Through the first 12 games of the year, the bulldozing Tennessee Titans running back had a middling 474 rushing yards on 128 attempts, a 3.7 yards per carry average. Those numbers put Henry on pace for 631.5 yards on the season (39.47 yards per game on 10.67 carries per tilt). He was held to under 60 rushing yards in each of the first 12 tilts, with six contests below 35 yards.
Then the running back stiff-armed the Jacksonville Jaguars into oblivion in Week 14 in a 238-yard, four-touchdown performance, setting up a four-game stretch in which Henry galloped for 585 yards on 87 carries (6.72 YPC). The otherworldly streak sneaked Henry over the 1,000-yard barrier for the first time in his career at 1,059 yards. The 25-year-old second-round pick also scored seven of his 12 TDs in the final four weeks of the 2018 campaign.
After getting 15-plus carries just twice in the first 12 games, former Titans offensive coordinator Matt LaFleur called Henry's number more than 16 times in every game down the stretch (including a 33-tote performance in Week 15).
Tennessee's new offensive coordinator Arthur Smith plans to keep the Henry train rolling.
"Derrick will be a big part of the offense," Smith said, via Turron Davenport of ESPN. "He has a rare skill set.
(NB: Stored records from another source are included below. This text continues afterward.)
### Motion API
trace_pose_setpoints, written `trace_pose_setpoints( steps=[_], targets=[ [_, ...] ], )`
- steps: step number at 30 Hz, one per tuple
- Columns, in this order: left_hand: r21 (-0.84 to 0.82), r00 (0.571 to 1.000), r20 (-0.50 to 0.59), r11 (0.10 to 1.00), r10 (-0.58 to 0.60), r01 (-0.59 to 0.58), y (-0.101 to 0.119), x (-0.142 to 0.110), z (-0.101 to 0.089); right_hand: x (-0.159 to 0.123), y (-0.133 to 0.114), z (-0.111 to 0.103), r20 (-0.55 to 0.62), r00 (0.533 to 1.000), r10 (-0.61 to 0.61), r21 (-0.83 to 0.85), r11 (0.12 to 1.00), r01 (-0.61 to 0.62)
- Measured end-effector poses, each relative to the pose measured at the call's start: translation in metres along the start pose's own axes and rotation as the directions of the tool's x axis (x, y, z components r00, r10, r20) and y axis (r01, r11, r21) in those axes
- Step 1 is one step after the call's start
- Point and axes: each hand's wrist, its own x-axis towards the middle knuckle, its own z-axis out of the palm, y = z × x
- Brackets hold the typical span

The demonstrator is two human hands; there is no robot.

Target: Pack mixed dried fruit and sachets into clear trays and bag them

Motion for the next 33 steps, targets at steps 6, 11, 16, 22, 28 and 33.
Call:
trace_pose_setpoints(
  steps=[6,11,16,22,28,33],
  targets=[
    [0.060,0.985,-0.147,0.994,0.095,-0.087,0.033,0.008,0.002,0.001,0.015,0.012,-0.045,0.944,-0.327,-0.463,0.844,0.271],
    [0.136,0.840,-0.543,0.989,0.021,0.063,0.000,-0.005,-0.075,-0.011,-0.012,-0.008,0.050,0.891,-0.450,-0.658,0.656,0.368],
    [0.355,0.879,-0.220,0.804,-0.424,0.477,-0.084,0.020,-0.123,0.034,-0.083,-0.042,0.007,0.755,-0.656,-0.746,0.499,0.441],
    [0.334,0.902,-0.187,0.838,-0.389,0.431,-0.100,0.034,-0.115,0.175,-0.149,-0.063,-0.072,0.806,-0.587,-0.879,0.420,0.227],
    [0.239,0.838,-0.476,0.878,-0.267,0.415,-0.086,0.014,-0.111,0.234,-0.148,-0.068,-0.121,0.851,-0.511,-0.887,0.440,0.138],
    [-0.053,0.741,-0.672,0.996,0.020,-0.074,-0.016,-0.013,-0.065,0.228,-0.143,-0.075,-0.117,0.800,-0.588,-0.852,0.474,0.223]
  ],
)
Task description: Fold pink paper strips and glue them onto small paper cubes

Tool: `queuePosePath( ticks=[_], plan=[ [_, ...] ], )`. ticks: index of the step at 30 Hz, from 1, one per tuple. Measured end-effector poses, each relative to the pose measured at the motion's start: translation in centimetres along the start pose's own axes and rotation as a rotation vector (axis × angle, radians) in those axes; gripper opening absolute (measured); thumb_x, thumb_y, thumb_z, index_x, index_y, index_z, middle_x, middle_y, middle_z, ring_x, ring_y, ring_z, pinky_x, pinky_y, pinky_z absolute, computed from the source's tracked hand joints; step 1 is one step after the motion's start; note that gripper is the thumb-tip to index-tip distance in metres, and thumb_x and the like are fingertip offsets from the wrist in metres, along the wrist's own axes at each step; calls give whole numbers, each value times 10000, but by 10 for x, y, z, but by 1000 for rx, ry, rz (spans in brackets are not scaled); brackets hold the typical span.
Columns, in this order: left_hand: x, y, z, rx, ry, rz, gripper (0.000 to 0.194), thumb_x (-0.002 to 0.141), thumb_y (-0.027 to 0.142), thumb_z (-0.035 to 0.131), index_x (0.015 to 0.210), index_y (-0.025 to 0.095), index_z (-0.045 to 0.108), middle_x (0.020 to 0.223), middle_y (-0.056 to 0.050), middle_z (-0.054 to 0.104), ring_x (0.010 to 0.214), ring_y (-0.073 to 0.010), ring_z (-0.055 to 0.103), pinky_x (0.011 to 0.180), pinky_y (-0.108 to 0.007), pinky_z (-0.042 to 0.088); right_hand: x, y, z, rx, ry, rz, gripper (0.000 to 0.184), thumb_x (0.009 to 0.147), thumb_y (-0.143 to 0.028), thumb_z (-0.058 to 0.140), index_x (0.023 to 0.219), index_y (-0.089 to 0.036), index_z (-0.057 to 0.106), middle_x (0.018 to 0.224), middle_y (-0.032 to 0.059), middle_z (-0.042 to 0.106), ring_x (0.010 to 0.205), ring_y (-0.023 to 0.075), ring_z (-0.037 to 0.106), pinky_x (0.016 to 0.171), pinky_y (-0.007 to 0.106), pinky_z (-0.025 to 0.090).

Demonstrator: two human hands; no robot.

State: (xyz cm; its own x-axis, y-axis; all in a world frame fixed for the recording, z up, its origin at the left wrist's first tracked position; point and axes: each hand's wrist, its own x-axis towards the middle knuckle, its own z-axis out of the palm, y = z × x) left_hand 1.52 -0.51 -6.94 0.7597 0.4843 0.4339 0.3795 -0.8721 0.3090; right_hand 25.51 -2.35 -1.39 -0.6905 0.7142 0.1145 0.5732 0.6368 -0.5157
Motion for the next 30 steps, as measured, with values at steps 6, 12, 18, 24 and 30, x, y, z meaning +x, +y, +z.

Derrick's a home-run hitter. We are taking another step hopefully with him. What he did over the last five weeks will open up a lot of things.
"Zone (run scheme) is a great starting point for us, but there are a lot of schemes that fit Derrick and fit Dion [Lewis], or whoever else will be on our roster that we will hand the ball [to]. Gaps, pin and pulls, zone reads, but there's a certain mentality that we want to play with coming off the football. We want to be physical and knock people back."
When Smith was promoted from tight ends coach to play-caller, Tennessee eyed continuity for quarterback Marcus Mariota. That permanency should also extend to Henry.
While LaFluer seemed to stumble onto the formula with Henry late in the season, Smith will look to feed the beastly back out of the gate. Henry proved he's the type of road-grading runner that can flatten defenses deep in games the more touches he receives.
To be a true No. 1 back, Smith wants Henry to bring his nasty assets to the rest of the offense.
"Physical isn't just in the run game," Smith said. "You can be physical in protection, how you catch the football and finish that. Are you going to go down the field and finish?"
Utilizing Henry consistently early in the season should help open the Titans offense, particularly the play-action pass for Mariota, which is something Tennessee should rely heavily on in 2019.